Krabbe globoid leukodystrophy is a rare disease, affecting a very small number of people compared to the general population. In Europe, a disease is considered rare if it affects 1 person in 2,000.
Krabbe disease is a disorder of the central nervous system that leads to its gradual destruction, ultimately causing the patient’s death. Unfortunately, there is currently no treatment available for this disease.
How Did Wojtek’s Story Begin?
Until the age of 2.5, Wojtek developed normally, like his peers, and there were no indications that he was ill. However, at the age of 2.5 years, the first symptoms began to appear, which caused concern for his parents.
The first symptom was a limp in his right leg, followed by imbalance. After many weeks, a diagnosis of Krabbe globoid leukodystrophy was confirmed. His parents began searching for information about the disease and potential treatment options, eventually discovering stem cell therapy.
The first consultation took place in February 2019, but by that time, the disease had progressed rapidly. Wojtek was already in poor health—he could no longer walk, his arms were immobile, he had difficulty breathing, and his body had become limp.
Effects of Stem Cell Therapy
Fortunately, Wojtek was qualified for stem cell therapy, which was the only available treatment for his condition. After receiving approval from the Bioethics Committee, the boy was administered stem cells from umbilical cord blood.
The effects of the therapy were visible and very promising. The disease progression slowed significantly, and Wojtek’s motor skills, ability to swallow independently, and contact with his environment improved. He became less spastic, more resistant, and even started attending kindergarten. The stem cells acted on Wojtek’s body like a burst of energy.
Unfortunately, while stem cells could not cure Krabbe’s Leukodystrophy Globoid, they played a crucial role in slowing the disease’s progression, significantly improving Wojtek’s daily functioning.
Wojtek continued to receive stem cell injections every 4 weeks. However, less frequent treatments led to a recurrence of symptoms—motor functions deteriorated, spasticity increased, and problems with swallowing resurfaced.
What Is a Medical Therapeutic Experiment (MEL)?
A Medical Therapeutic Experiment (MEL) refers to the use of a therapy that is not considered standard for a given disease but is used when no other treatment options are available or when previous treatments have failed.
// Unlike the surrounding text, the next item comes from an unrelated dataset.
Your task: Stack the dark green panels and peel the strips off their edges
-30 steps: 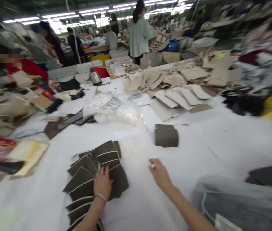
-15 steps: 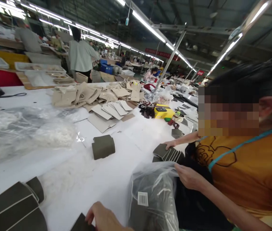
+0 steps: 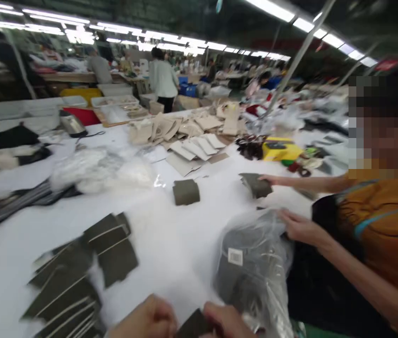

Any therapy carried out as part of a medical therapeutic experiment requires approval from the Bioethics Committee.
Stem cells from umbilical cord blood are classified as an experimental therapy, unlike stem cells from umbilical cord blood, for which treatment is reimbursed by the National Health Service. Despite the positive effects of stem cell therapy in Wojtek’s case, which made daily life easier for him and his parents, the Bioethics Committee eventually gave a negative opinion, leading to the cessation of the treatments.
However, Wojtek’s parents continued their fight to keep the therapy available for their son, as it provided him with a substitute for normalcy.